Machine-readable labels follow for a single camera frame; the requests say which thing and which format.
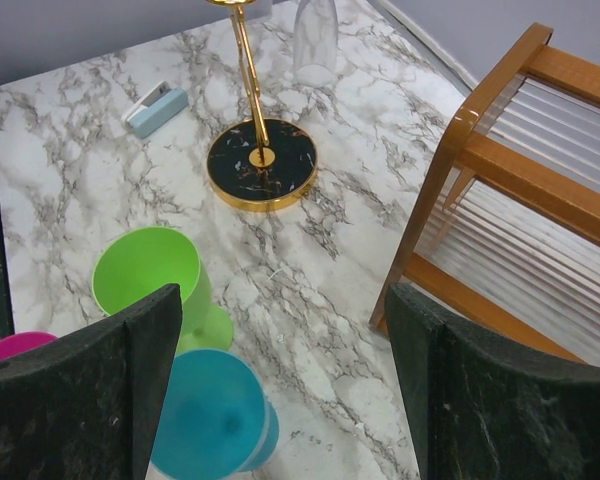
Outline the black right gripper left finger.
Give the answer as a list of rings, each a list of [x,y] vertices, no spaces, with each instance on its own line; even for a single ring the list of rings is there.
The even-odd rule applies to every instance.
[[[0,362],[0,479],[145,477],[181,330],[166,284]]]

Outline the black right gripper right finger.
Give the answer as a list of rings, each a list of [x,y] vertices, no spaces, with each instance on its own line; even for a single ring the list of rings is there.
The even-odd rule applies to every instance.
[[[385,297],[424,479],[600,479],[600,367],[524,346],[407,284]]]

...

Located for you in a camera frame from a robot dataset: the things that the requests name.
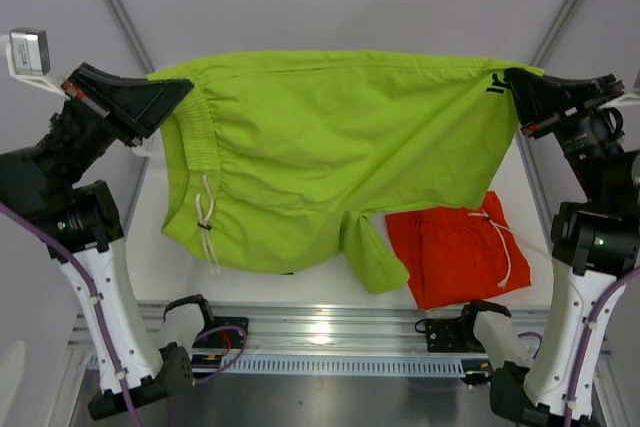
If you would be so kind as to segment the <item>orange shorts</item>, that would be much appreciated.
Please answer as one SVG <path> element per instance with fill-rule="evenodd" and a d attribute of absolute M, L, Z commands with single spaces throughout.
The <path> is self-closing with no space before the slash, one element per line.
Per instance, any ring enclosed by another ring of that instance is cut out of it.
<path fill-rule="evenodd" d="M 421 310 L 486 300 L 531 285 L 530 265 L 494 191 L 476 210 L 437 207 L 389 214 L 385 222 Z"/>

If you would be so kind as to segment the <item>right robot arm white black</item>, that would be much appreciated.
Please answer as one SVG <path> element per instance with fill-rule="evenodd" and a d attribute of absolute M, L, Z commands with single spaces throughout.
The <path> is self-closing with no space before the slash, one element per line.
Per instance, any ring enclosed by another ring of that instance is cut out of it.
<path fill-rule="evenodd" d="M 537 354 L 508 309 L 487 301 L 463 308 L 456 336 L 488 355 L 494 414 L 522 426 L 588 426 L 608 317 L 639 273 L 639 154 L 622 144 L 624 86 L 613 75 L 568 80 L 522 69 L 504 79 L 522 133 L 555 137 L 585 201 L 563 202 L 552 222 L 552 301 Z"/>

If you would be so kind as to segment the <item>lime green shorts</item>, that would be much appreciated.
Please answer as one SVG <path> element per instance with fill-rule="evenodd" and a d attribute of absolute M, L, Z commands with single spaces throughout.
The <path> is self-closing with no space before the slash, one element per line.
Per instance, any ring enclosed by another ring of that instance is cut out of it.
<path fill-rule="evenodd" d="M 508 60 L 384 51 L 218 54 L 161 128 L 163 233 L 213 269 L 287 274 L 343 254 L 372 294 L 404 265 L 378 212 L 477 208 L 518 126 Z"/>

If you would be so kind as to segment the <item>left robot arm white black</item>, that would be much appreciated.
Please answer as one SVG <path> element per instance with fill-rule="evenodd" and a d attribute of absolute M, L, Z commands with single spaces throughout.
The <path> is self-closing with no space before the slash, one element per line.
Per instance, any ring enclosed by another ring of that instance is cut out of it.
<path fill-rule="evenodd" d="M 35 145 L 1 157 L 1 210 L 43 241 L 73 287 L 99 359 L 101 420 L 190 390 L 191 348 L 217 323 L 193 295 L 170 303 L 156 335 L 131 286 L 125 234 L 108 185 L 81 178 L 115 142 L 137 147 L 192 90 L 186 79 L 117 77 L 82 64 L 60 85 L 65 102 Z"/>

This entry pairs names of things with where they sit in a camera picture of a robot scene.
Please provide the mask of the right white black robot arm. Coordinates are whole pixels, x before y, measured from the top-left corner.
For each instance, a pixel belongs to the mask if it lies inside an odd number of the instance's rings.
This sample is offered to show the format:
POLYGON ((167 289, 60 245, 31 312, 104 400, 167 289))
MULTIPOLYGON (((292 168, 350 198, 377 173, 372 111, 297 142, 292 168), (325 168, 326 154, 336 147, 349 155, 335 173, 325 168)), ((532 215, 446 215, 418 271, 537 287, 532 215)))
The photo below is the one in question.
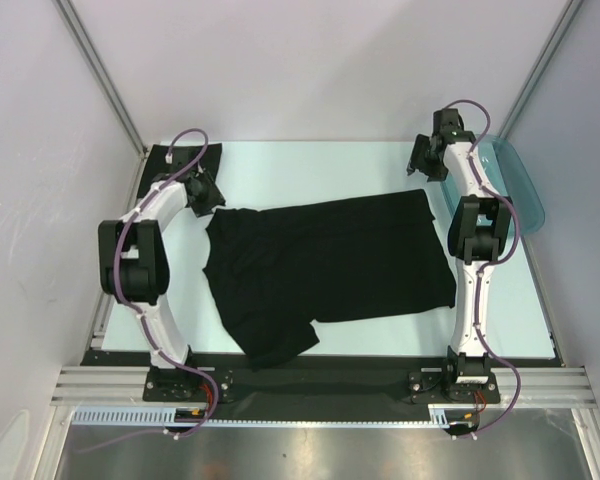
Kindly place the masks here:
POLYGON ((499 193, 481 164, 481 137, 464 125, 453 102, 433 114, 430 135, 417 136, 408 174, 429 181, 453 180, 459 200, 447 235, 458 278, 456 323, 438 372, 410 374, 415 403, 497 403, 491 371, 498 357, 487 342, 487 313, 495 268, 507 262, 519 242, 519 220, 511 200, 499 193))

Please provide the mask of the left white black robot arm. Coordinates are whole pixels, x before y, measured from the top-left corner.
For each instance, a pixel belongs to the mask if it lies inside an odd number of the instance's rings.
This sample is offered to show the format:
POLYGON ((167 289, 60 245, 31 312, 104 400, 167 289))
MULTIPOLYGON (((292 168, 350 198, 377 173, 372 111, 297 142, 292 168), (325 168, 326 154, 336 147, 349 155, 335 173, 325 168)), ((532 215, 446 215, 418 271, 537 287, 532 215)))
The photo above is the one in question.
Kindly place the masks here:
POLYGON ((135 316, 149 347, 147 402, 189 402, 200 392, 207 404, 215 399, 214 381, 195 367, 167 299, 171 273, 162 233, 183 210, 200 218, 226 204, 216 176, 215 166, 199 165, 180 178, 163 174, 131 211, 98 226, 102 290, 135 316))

▸ Your assignment: In the listing above, find each line with the word "left" and copy it.

▸ Solved problem:
Outline the black right gripper left finger.
If you would be so kind as to segment the <item>left robot arm white black</item>, that would be much appreciated.
Please provide the mask of the right white black robot arm. Coordinates are whole pixels, x before y, measured from the top-left corner.
Please provide the mask of the left white black robot arm. Coordinates are whole pixels, x before y, measured from the top-left corner.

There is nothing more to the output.